The report also links the issue of AI tool adoption to the fact that “the majority of companies have not communicated to employees whether and how AI can be used.” Only 21% of respondents to the Salesforce study said their company had provided approved tools or programs, despite this being ranked as the top factor among office workers for effective and safe use of generative AI.
This corporate inertia has led to 55% of office workers using unapproved tools and 40% using tools that are explicitly prohibited. The rise of so-called “shadow IT” raises a whole new set of questions around data security and ethics.
Amid all this uncertainty and much debate about whether the hype around genAI in the market is justified, Salesforce makes a compelling case for the maturation of enterprise AI in the introduction to its recent report. AI Trends Report.

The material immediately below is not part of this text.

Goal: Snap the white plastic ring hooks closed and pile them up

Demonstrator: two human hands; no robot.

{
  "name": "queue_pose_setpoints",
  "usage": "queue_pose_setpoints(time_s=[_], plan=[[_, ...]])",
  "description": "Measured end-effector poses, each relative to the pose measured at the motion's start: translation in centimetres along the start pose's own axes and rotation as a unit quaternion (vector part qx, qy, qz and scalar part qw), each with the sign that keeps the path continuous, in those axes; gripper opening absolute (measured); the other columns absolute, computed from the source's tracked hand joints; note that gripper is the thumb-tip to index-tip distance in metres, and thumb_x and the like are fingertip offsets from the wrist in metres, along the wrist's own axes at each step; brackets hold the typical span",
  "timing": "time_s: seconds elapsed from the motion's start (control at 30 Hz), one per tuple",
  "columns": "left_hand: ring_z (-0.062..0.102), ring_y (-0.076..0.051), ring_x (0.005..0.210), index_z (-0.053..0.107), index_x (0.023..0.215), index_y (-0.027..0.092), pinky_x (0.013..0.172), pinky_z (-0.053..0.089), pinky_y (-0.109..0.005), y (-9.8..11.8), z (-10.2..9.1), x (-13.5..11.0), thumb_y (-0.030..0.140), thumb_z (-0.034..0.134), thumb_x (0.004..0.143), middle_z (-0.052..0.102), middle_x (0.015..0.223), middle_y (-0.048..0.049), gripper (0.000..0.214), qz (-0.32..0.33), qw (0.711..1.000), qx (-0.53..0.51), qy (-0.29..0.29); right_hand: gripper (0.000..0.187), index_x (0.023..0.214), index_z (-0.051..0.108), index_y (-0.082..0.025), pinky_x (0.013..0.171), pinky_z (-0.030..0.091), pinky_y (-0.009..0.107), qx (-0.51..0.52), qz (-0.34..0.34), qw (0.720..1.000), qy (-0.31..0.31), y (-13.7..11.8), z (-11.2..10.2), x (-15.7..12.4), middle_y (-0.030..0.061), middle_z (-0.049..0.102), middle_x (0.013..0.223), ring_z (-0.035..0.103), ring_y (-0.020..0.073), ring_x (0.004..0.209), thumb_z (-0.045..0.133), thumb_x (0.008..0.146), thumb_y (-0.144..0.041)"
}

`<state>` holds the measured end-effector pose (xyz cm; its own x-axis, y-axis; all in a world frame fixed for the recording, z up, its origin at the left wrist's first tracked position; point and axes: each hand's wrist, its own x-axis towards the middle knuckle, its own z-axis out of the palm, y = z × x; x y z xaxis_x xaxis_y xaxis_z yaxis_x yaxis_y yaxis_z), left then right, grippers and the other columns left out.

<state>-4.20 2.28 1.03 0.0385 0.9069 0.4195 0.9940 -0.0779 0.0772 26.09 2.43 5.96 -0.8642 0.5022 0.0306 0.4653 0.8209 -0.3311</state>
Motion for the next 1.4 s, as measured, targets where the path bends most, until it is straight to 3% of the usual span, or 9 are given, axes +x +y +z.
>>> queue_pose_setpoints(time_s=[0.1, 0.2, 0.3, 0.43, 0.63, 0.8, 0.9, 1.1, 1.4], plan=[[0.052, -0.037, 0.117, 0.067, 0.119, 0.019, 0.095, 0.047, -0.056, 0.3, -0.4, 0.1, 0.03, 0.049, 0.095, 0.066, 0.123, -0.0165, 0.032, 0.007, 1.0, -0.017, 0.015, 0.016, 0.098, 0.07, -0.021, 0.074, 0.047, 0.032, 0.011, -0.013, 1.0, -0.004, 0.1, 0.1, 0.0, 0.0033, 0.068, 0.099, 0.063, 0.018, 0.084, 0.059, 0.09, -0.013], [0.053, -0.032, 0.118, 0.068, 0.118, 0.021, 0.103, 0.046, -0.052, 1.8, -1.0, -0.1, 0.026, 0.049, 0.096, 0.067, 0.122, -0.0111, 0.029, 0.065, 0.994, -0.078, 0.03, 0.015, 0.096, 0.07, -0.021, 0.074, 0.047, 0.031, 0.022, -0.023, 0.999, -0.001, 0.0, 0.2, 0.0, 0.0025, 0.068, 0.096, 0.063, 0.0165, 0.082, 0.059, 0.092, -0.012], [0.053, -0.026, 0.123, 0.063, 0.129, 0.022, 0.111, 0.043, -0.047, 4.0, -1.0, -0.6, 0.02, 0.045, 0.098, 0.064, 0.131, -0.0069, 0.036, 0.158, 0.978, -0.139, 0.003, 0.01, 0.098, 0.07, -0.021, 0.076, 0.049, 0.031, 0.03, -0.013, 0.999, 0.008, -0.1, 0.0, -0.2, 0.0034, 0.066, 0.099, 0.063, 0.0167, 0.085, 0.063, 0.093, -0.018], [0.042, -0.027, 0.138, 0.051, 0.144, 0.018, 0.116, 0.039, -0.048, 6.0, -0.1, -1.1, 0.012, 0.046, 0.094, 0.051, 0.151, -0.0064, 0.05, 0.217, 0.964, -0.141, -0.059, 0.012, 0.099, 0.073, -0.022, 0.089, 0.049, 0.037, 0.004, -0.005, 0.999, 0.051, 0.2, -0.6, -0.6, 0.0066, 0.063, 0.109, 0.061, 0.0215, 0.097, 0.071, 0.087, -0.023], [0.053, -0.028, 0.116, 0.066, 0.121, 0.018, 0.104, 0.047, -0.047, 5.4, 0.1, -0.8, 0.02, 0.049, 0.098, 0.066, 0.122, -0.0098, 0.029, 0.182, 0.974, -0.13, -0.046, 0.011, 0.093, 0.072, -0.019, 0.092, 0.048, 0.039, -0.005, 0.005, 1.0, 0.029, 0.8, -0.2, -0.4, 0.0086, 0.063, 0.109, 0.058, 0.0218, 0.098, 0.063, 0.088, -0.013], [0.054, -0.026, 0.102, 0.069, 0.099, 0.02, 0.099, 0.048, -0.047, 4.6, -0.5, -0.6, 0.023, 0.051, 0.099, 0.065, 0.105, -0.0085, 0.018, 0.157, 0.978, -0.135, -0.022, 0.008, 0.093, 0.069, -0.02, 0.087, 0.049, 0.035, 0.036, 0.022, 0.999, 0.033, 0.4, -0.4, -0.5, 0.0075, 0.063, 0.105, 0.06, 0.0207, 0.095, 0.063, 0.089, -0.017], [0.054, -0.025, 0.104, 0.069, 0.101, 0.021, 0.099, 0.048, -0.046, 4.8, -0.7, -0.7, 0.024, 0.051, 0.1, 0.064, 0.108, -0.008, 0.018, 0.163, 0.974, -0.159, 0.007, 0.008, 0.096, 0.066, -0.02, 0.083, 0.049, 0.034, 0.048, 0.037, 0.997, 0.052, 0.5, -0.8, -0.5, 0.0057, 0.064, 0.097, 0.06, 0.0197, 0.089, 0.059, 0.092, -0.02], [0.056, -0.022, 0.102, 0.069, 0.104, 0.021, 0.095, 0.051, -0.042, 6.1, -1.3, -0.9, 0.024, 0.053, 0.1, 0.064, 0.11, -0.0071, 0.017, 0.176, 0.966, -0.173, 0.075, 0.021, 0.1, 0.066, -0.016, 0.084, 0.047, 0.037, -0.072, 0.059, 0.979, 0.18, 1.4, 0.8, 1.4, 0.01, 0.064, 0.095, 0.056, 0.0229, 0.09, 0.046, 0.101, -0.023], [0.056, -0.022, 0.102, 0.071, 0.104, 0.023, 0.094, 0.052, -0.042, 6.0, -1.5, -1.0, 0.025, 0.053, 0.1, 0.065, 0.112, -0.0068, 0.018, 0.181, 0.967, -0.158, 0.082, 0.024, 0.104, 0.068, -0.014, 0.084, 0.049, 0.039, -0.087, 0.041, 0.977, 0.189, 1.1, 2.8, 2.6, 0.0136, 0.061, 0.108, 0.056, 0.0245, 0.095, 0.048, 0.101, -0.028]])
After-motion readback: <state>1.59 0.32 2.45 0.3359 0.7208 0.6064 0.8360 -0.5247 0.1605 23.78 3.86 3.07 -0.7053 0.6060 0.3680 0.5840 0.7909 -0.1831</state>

It lists key success factors focused on trust, including “data security, data privacy, safety, and ethical safeguards,” as well as the need to focus on “high-impact use cases that address bottlenecks, pain points, and performance improvement opportunities.” The report highlights “turnkey AI use cases” as the fastest, lowest-risk path to understanding the automation opportunity, often using CRM data as a starting point.
However, the report goes on to say that upskilling a workforce for AI is “not a one-off exercise, but rather a continuous cycle of learning as AI evolves.”
The question for marketers may be whether they can afford to invest in this new AI-powered marketing technology without also investing in data and AI literacy through on-the-job training.